2010, up for a best Foreign Film Oscar (Greece)

Giorgos Lanthimos’ Dogtooth (2009) is probably the strangest film ever nominated for an Oscar.  The film treads a fine line between black comedy and excruciatingly/twisted dark drama.  I found myself drawn into its bizarre otherworldly spectacle — a world behind gates, inhabited by humans who have no idea what it is to be human, a family manipulated and controlled by a logic so alien, so unexplainable, we wait expecting something to hold on to.  Lanthimos dashes our simplistic hopes, leaving us gasping for air, the image of the family car, black screen, blood, a tooth in the sink…

Brief Plot Summary

Two unnamed sisters in their late teens or early 20s, and brother live in a compound somewhere in Greece.  Their mother, a voluntary captive, assists the father — the only family member who leaves the compound — in executing the “raising” the children.

The film opens with a tape recorder teaching them different meanings for everyday words.  ‘Small yellow flowers’ are zombies, the ‘sea’ is the large leather chair in the living room, the ‘telephone’ is the salt shaker.

Soon we discover that the children believe that they have another brother who lives outside of the compound in a world they are told is populated by man killing cats (when a small cat ventures into the compound it is promptly killed by the brother).

The lengths the parents go to controlling their children are beyond logic — the mother at one point tells them that she will soon give birth to twins and a dog.  And, if the two sisters don’t want someone sharing their rooms then they most behave…  And if they do she won’t have the twins but the dog is non-negotiable.

Frank Sinatra records are the voice of their grandfather, airplanes are toys, the siblings always seem close to committing either incest or fratricide…
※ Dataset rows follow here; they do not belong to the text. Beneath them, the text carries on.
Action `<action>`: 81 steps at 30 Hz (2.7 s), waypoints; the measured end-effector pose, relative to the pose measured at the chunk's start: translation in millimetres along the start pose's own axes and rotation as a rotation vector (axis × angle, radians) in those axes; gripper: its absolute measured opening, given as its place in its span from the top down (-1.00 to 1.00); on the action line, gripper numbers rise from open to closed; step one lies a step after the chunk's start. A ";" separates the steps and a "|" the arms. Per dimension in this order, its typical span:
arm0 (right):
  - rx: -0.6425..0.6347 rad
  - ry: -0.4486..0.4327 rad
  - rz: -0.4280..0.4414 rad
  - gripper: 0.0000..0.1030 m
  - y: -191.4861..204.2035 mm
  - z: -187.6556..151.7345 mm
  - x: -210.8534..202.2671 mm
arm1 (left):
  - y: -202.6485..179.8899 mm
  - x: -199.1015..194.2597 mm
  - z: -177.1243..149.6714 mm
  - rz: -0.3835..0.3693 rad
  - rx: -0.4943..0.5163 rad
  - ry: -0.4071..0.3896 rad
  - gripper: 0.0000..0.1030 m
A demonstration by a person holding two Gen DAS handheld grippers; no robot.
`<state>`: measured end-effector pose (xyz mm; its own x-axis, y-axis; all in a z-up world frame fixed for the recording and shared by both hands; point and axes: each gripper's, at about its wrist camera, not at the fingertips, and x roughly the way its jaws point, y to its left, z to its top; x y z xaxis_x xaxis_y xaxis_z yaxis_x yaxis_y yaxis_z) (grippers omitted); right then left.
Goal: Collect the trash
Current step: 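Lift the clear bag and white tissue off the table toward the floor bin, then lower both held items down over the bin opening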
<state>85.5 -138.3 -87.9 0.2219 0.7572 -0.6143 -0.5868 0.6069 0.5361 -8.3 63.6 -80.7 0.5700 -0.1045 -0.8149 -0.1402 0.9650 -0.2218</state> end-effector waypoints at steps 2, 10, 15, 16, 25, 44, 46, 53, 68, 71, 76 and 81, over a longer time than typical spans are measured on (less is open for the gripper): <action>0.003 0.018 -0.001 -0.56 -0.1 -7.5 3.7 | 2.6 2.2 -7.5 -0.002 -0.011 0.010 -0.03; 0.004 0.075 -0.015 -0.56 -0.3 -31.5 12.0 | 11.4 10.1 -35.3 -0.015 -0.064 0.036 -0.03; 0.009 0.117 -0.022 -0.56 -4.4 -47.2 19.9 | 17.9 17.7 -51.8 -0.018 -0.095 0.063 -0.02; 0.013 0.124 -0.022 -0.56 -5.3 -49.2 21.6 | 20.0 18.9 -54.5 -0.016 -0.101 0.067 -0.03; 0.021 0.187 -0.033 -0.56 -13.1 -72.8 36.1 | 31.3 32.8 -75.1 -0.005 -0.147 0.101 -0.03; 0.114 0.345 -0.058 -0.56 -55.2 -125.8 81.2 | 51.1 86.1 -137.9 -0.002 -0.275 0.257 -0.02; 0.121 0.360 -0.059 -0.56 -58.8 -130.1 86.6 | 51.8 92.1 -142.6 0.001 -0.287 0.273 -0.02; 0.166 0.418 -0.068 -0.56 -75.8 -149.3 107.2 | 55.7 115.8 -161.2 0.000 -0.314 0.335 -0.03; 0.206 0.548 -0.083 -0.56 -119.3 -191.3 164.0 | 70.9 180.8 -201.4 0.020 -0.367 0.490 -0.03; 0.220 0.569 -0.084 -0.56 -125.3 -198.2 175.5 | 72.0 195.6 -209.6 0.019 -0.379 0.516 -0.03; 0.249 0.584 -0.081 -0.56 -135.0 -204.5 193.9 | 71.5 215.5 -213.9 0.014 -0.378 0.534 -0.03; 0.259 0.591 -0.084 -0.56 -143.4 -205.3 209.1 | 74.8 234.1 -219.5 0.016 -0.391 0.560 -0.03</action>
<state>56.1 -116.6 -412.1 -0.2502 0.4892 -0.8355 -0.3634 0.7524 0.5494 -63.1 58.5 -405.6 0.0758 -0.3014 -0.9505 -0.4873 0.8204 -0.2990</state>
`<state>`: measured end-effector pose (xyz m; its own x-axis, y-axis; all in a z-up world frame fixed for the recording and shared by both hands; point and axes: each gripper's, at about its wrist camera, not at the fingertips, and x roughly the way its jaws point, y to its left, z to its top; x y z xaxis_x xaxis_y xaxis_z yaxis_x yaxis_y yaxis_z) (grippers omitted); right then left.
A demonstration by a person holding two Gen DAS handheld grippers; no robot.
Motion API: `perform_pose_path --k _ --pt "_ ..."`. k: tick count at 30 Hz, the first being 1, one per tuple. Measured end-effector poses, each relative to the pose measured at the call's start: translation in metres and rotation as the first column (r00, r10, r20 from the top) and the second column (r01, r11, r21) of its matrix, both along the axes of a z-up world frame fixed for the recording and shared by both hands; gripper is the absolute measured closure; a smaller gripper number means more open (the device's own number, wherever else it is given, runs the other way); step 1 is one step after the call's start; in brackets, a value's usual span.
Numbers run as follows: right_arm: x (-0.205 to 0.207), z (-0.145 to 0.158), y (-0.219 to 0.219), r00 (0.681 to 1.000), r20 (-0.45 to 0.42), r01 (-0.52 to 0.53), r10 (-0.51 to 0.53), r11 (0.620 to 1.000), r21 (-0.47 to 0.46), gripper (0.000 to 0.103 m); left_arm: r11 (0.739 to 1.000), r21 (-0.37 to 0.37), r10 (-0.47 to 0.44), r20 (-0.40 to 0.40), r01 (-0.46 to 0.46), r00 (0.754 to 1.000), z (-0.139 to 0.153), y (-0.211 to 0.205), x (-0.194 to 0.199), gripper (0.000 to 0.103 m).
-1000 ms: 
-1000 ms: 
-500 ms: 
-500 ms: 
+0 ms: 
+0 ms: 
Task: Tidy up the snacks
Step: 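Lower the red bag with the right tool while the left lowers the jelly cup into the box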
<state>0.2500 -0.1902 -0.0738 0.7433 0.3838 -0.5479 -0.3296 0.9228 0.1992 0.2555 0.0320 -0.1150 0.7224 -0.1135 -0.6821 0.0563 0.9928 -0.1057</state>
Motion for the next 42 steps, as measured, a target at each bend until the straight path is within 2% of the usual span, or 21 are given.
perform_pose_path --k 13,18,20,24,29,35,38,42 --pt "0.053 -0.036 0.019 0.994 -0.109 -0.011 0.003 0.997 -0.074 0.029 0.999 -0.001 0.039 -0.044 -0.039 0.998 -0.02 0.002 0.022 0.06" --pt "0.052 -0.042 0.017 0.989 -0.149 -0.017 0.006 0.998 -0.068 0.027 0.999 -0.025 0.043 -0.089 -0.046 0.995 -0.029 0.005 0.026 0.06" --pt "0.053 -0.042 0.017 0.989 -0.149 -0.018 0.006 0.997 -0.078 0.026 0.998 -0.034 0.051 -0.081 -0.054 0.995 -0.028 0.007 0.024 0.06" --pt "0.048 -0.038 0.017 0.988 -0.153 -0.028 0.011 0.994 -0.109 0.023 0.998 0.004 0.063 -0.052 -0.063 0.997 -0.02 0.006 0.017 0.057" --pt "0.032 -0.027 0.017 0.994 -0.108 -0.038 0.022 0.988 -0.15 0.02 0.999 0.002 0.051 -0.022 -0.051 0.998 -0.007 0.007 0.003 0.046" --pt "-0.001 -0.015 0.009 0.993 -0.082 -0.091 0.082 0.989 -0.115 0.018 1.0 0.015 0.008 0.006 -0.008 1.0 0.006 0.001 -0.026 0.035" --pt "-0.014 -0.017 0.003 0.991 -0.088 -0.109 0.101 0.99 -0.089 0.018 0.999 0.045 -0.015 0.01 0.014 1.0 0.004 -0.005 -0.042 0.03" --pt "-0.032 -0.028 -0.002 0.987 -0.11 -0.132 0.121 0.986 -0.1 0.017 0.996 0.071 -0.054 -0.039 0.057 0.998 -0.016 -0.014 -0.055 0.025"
The first half the the movie surrounds a woman who works at the father’s factory brought in to satiate the needs of the brother…  Sex is mechanical, passionless, forced…  Christina, the only named character in the film soon trades movies for various favors — one of the daughters, suddenly exposed to a new world, a new vocabulary, reenacts scenes from Rocky, Jaws, Footloose

And of course, one can only leave the house when the dogtooth falls out…

Final Thoughts

Despite the very loose nature of the plot, I found myself captivated in expectation of what strange occurrence would happen next.  The final sequence is executed to perfection.  The acting is perfect for the film — three horrifically sheltered siblings who have no idea how to interact with each other — two controlling parents whose emotions, thoughts, and reasons always remain out of reach.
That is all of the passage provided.